Rice flour is naturally gluten-free — it’s just milled rice, the base of most GF flour blends.
Yes. Rice flour is finely milled rice (white, brown, or glutinous/sweet rice), and rice is not a gluten grain — no wheat, barley, rye, or oats. It is the backbone of most gluten-free flour blends and baked goods. Don’t be fooled by “glutinous” or “sweet” rice flour (mochiko) — that name describes sticky texture, not gluten; it’s gluten-free. For celiac disease, choose a rice flour labeled or certified gluten-free to control shared-milling cross-contact.
Rice flour is naturally gluten-free. It’s literally just rice, milled fine — and rice isn’t a gluten grain. It’s the workhorse of gluten-free baking, the main ingredient in most all-purpose GF flour blends. The only thing that trips people up is a name: “glutinous rice flour.”
What’s in Rice Flour
Rice flour is finely milled rice — white, brown, or glutinous (“sweet”) rice. Per FDA labeling rules, the gluten-containing grains are wheat, barley, rye, and their hybrids — rice is not one of them. Rice flour is the primary base of most commercial gluten-free flour blends and gluten-free baked goods.
Cross-Contamination Risk
Manufacturing
Low
- Single-ingredient milled rice; no grain gluten.
- Certified GF rice flour controls shared-milling risk.
- Rice is not a gluten grain.
Bakery
Medium
- A wheat-flour bakery using rice flour still has airborne wheat.
- The rice flour itself is gluten-free.
- The bakery environment is the separate risk.
Home
Low
- Store away from wheat flour; use a clean scoop.
- Choose certified GF rice flour if highly sensitive.
Rice Flour Types — GF Status
- White rice flour — gluten-free
- Brown rice flour — gluten-free
- Glutinous / sweet rice flour (mochiko) — gluten-free (name ≠ gluten)
- Certified gluten-free rice flour — gluten-free (best for celiac)
- Rice flour in a wheat bakery — flour is GF; the environment is the risk
What to Look For — Or Avoid
- Single ingredient: rice flour (white, brown, or sweet)
- A “certified gluten-free” or “gluten-free” label (best for celiac)
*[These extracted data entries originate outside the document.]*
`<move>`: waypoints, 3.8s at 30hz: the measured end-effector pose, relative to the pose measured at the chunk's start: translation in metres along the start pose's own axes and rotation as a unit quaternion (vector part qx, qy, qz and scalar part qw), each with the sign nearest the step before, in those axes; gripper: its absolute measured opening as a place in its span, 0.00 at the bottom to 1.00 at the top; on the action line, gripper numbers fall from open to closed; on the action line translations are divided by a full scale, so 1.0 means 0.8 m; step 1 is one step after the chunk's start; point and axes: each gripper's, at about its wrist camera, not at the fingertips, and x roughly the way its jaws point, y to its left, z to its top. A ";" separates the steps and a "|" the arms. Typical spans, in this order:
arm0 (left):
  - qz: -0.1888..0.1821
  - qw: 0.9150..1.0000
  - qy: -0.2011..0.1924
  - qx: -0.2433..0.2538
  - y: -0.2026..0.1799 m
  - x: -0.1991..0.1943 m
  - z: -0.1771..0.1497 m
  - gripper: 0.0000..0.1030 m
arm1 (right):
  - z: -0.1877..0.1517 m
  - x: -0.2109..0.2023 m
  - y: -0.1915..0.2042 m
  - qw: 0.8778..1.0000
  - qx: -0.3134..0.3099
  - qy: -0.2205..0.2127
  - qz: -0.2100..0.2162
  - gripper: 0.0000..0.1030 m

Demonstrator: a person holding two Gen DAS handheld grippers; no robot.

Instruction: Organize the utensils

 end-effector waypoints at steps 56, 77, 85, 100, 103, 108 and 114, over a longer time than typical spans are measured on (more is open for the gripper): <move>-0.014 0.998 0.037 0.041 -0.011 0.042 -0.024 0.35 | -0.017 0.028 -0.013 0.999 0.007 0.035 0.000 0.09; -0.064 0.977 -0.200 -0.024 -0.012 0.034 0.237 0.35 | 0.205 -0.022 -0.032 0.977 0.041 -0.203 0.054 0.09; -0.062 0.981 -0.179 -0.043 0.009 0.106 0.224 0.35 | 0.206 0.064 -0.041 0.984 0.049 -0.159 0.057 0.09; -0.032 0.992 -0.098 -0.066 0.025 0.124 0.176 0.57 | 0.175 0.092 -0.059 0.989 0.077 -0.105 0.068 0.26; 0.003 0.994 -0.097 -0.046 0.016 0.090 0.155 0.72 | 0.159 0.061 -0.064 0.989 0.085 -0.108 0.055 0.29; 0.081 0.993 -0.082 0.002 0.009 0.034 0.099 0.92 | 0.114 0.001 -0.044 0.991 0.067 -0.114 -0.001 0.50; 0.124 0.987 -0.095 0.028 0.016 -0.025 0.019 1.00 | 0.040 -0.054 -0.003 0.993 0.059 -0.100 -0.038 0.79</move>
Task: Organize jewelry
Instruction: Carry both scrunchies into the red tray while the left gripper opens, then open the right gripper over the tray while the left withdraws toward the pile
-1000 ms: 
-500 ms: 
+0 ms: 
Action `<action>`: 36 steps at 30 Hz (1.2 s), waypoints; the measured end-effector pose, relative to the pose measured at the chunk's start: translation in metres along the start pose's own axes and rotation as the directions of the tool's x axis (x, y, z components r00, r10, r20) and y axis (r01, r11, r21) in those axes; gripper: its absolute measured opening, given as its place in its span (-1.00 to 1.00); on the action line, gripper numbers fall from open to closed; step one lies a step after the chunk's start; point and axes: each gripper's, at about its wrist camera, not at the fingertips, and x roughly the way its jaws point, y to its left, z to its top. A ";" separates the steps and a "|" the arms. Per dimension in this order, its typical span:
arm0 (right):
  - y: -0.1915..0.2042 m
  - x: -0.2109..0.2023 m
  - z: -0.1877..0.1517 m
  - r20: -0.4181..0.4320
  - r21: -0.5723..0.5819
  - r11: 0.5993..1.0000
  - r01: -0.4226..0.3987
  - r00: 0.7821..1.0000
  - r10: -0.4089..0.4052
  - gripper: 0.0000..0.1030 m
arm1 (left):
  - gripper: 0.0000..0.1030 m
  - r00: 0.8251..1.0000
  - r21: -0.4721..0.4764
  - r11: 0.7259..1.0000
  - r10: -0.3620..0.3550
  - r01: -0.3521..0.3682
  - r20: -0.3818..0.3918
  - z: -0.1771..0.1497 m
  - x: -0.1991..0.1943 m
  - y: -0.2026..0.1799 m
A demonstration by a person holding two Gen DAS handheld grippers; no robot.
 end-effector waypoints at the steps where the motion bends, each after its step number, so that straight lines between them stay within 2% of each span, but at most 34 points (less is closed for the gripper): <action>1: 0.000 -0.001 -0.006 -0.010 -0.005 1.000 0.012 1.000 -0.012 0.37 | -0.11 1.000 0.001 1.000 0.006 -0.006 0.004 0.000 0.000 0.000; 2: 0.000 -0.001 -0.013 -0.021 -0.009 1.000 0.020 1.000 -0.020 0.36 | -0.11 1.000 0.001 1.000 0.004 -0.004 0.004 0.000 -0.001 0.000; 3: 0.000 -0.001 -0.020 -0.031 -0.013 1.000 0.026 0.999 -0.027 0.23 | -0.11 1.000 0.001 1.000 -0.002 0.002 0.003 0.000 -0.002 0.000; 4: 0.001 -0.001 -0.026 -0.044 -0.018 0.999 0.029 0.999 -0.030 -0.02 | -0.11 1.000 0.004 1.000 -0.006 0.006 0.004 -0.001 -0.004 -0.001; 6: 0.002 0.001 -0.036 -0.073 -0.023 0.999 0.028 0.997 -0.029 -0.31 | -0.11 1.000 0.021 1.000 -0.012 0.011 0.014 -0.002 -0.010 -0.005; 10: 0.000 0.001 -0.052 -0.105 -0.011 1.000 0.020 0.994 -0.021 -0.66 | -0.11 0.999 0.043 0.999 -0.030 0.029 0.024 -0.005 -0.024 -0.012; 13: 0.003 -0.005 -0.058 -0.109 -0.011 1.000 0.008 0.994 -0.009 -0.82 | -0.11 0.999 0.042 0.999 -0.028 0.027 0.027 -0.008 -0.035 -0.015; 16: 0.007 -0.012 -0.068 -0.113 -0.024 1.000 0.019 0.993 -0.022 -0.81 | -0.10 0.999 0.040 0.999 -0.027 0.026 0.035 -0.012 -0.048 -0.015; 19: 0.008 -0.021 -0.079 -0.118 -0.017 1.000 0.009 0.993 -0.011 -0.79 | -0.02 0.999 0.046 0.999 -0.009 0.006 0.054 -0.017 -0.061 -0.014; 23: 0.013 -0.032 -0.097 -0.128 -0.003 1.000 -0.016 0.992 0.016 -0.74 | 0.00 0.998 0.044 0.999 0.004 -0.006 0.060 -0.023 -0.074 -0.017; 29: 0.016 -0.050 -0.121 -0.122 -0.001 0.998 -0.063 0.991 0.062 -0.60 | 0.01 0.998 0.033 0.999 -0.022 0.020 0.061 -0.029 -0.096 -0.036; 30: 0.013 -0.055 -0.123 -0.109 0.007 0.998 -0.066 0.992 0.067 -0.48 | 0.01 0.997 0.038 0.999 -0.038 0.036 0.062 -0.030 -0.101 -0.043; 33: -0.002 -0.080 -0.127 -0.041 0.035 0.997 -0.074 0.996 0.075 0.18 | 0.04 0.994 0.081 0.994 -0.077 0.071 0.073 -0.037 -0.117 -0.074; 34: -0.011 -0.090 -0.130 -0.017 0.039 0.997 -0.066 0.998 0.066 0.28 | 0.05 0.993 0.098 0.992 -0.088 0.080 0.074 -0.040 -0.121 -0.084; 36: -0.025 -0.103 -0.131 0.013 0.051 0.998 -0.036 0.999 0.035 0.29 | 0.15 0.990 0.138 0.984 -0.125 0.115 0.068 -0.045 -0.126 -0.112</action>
- Understand “glutinous/sweet rice flour” is gluten-free
- Assuming “glutinous rice flour” contains gluten — it does not
- Non-certified rice flour if you are highly sensitive (shared milling)
- Rice flour baked goods from a wheat-flour bakery
Frequently Asked Questions
Is rice flour gluten-free?
Yes. Rice flour is finely milled rice, and rice is not a gluten-containing grain — it has no wheat, barley, rye, or oats. It is naturally gluten-free and is the primary base of most gluten-free flour blends.
Is glutinous rice flour gluten-free?
Yes. “Glutinous rice flour” (also called sweet rice flour or mochiko) is gluten-free. The word “glutinous” describes the sticky texture of glutinous rice — it does not mean the flour contains gluten. There is no wheat, barley, or rye in it.
Is brown rice flour gluten-free?
Yes. Brown rice flour is milled whole-grain brown rice and is naturally gluten-free, just like white rice flour. Both are common bases in gluten-free baking.
Should people with celiac disease use certified gluten-free rice flour?
The rice is gluten-free, but some general-line mills process rice flour on shared equipment with wheat. For celiac disease, choosing a rice flour labeled or certified gluten-free controls that shared-milling cross-contact risk.
Is rice flour used in gluten-free baking?
Yes. Rice flour is the backbone of most all-purpose gluten-free flour blends and many gluten-free baked goods, usually combined with starches and a binder like xanthan gum to mimic wheat flour’s structure.
Are rice noodles and rice flour the same for gluten?
For gluten, both are gluten-free — rice noodles are made from rice flour and water. As always, verify multi-ingredient products and choose certified gluten-free versions if you are highly sensitive.